The Role of Artificial Intelligence in Drug Discovery

Article DOI: Biosciences Research & Engineering Network (BREN), 2024,1(1);20-31

Abstract

Artificial Intelligence (AI) has emerged as a transformative tool in the pharmaceutical industry, particularly in drug discovery and development. Traditional drug discovery processes are costly, time-consuming, and prone to high failure rates. AI and machine learning algorithms now provide innovative approaches to identifying drug candidates, predicting molecular interactions, and optimizing clinical trials. This paper reviews recent advancements in AI-driven drug discovery, with case studies highlighting successful applications in oncology, infectious diseases, and rare genetic disorders. The study emphasizes how AI reduces costs, improves efficiency, and accelerates timelines, while also addressing ethical and regulatory challenges.

Corresponding Author(s)

Dr. Emmanuel K. Owusu

Citations

Zhavoronkov, A. et al. (2020). Deep learning enables rapid identification of potential drug candidates. Nature Biotechnology, 38(11), 1312–1320. Vamathevan, J. et al. (2019). Applications of machine learning in drug discovery and development. Nature Reviews Drug Discovery, 18(6), 463–477. FDA (2021). Artificial Intelligence in Drug Development: Regulatory Perspectives.

Introduction:

Drug discovery is a critical yet resource-intensive process in biomedical science.
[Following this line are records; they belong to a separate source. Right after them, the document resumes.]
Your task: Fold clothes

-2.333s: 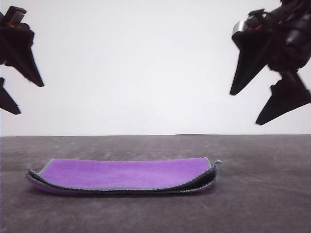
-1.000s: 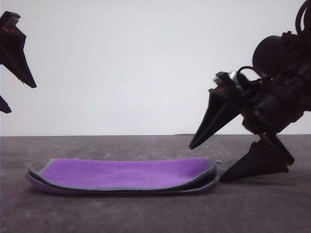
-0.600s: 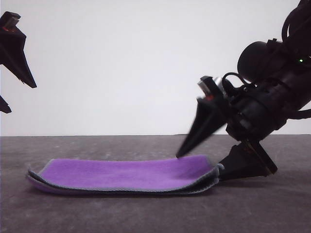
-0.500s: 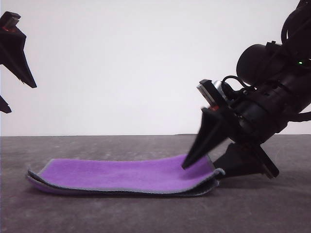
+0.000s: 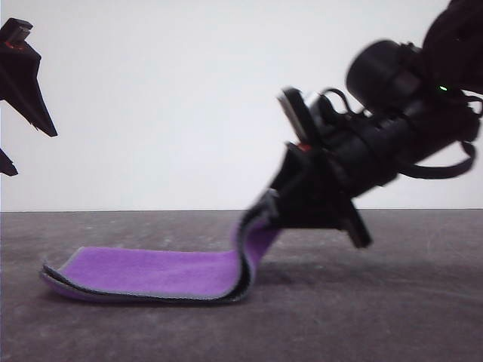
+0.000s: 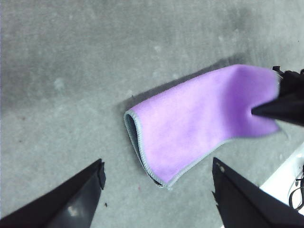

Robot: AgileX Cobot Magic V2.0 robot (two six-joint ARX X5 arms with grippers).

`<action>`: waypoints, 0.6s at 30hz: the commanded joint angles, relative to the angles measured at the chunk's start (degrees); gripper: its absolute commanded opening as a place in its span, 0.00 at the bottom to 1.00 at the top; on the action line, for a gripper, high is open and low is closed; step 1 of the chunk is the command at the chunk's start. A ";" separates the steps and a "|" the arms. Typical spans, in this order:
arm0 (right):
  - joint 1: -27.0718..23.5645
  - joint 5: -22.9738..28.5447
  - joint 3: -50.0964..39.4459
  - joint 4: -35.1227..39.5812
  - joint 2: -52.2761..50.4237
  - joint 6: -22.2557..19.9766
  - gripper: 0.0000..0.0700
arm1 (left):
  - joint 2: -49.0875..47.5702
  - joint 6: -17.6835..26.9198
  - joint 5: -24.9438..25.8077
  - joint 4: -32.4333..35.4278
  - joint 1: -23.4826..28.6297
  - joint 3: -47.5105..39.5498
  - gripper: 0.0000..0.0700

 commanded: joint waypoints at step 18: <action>12.07 3.10 17.00 1.70 14.24 6.19 0.00 | 0.67 -0.20 0.09 0.22 -0.09 0.87 0.62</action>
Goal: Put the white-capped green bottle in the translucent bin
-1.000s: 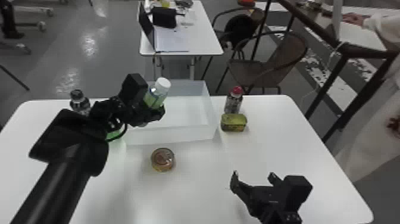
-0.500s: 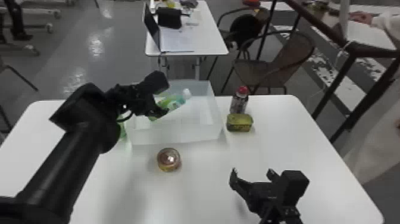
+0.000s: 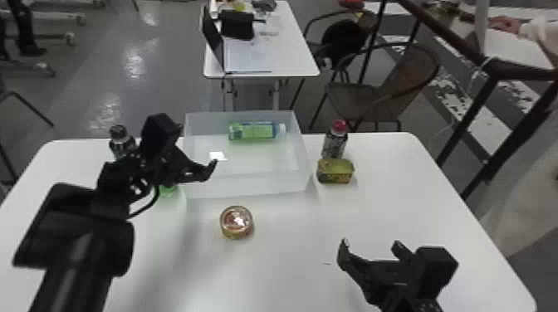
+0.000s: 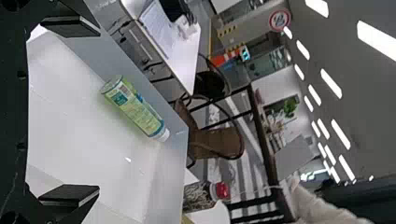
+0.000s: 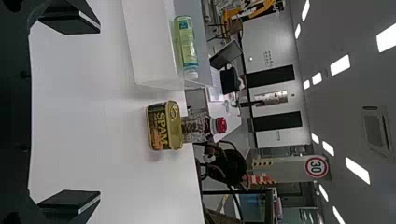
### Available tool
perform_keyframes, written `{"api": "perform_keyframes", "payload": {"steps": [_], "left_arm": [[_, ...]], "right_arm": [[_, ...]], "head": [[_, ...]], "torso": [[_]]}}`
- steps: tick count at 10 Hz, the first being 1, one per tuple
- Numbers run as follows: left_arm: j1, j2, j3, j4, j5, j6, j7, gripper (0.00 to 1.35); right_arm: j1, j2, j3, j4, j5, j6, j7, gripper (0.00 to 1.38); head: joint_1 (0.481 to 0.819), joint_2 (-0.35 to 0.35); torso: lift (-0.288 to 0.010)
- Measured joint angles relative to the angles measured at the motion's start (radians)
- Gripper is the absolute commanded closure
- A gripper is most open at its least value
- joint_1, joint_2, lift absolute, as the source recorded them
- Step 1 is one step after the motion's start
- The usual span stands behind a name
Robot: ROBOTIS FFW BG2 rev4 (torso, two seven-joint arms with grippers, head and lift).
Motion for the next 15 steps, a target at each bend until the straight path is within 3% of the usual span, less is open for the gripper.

On average, developing a new drug takes 10–15 years and costs billions of dollars, with many potential candidates failing during clinical trials. This inefficiency has long been a barrier to rapid therapeutic development.
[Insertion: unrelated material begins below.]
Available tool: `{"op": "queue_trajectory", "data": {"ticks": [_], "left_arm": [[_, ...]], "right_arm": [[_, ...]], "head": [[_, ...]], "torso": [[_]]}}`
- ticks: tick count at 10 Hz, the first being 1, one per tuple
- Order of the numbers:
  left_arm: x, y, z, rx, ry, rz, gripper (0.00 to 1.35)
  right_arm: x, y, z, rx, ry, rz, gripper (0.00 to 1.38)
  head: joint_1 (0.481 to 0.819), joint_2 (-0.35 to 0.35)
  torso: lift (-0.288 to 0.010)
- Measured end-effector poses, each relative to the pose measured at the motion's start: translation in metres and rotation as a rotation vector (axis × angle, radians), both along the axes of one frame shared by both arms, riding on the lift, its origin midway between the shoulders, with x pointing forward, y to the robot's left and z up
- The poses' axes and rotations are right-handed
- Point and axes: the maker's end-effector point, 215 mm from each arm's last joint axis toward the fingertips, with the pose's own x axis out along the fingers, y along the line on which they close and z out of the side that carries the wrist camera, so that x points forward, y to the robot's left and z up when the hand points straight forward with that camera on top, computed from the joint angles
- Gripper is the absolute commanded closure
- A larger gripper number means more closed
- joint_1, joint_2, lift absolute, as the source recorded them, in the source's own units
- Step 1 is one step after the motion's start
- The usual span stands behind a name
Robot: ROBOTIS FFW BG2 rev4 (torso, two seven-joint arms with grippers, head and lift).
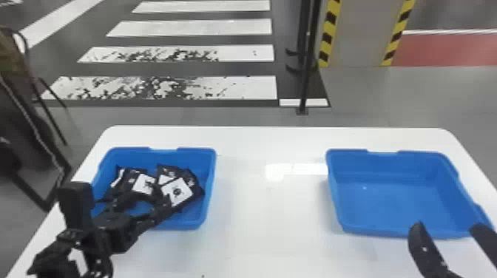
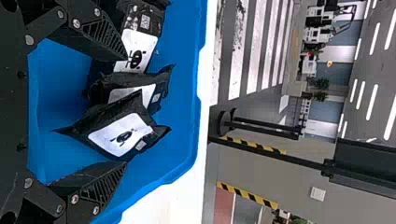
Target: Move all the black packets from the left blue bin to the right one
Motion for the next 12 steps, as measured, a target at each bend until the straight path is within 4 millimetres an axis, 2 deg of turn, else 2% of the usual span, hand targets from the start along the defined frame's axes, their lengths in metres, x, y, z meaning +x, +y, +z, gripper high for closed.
{"op": "queue_trajectory", "data": {"ticks": [2,4,7,8,9,12], "left_arm": [[0.016,-0.006,-0.002,0.001,0.015,-0.023,0.26],[0.027,-0.021,-0.003,-0.023,0.016,-0.051,0.26],[0.038,-0.038,-0.018,-0.05,0.058,-0.089,0.32],[0.041,-0.041,-0.023,-0.059,0.073,-0.094,0.49],[0.044,-0.045,-0.027,-0.07,0.088,-0.102,0.78],[0.037,-0.06,-0.046,-0.099,0.18,-0.139,0.81]], "right_arm": [[0.0,0.0,-0.002,0.009,0.003,-0.001,0.14],[0.0,0.0,-0.003,0.014,0.004,-0.001,0.14],[0.001,0.0,-0.005,0.022,0.006,-0.002,0.14],[0.001,0.0,-0.006,0.025,0.007,-0.003,0.14],[0.001,0.001,-0.007,0.032,0.009,-0.003,0.14],[0.002,0.001,-0.009,0.045,0.01,-0.004,0.14]], "head": [[0.695,0.047],[0.695,0.03],[0.695,0.002],[0.695,0.0],[0.695,-0.004],[0.695,-0.026]], "torso": [[-0.14],[-0.14],[-0.14],[-0.14],[-0.14],[-0.14]]}}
The emergence of AI and machine learning (ML) has revolutionized how researchers approach drug discovery. Algorithms can analyze massive datasets, predict protein-ligand interactions, and identify promising compounds in a fraction of the time required by conventional methods. For example, AI-driven platforms have accelerated the discovery of antiviral agents during the COVID-19 pandemic.

Despite the promise, challenges such as data quality, ethical concerns, and regulatory acceptance remain. This paper explores the opportunities and challenges of AI in drug discovery, illustrating its potential to transform pharmaceutical research and development.